◆ **Problem description**: Please reproduce verbatim the lines below, from the first through the one with "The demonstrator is".

◆ **Source data**:
********

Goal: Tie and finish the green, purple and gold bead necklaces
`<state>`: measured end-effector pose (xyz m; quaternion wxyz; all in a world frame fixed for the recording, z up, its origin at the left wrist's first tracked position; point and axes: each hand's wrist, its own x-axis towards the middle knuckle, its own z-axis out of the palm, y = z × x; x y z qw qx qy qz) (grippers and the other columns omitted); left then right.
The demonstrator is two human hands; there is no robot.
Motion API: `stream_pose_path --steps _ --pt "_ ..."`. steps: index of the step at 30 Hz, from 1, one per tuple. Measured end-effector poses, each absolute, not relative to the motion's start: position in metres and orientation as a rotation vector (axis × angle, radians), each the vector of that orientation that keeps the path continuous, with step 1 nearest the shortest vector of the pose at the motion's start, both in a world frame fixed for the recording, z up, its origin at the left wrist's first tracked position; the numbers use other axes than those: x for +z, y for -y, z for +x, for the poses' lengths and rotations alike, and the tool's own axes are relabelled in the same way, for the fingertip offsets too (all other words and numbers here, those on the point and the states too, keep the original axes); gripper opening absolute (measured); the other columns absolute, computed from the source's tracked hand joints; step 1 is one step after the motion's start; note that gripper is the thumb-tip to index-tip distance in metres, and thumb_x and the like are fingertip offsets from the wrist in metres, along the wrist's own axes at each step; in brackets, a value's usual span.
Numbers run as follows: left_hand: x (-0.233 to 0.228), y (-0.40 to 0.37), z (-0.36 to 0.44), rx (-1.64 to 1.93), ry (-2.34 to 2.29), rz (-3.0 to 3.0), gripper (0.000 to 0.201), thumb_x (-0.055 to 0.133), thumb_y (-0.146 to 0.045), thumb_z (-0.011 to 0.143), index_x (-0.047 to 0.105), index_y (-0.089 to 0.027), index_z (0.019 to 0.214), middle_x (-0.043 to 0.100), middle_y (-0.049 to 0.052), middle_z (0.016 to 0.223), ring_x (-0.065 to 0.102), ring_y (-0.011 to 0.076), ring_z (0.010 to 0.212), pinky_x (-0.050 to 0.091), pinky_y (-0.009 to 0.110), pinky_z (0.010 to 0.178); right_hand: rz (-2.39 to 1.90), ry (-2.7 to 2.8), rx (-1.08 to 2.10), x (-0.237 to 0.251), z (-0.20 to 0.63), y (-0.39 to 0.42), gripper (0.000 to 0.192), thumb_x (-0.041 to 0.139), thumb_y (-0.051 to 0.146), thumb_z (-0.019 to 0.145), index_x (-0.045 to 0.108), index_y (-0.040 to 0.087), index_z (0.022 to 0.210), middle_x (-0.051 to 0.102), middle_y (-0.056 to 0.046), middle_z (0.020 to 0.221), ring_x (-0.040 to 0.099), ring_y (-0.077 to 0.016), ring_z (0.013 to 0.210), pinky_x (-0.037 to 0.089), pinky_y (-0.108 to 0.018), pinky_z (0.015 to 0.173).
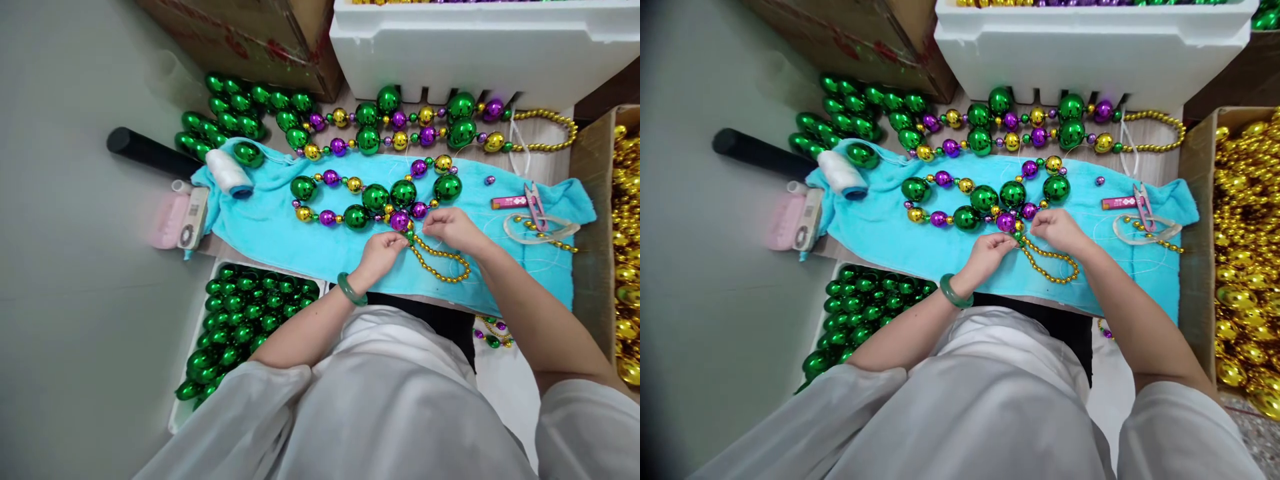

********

◆ **Your solution**:
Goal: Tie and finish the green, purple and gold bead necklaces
`<state>`: measured end-effector pose (xyz m; quaternion wxyz; all in a world frame fixed for the recording, z up, its origin at the left wrist's first tracked position; point and axes: each hand's wrist, its own x-axis towards the middle knuckle, its own z-axis out of the palm, y = z × x; x y z qw qx qy qz) (grippers and the other columns omitted); left then right.
The demonstrator is two human hands; there is no robot.

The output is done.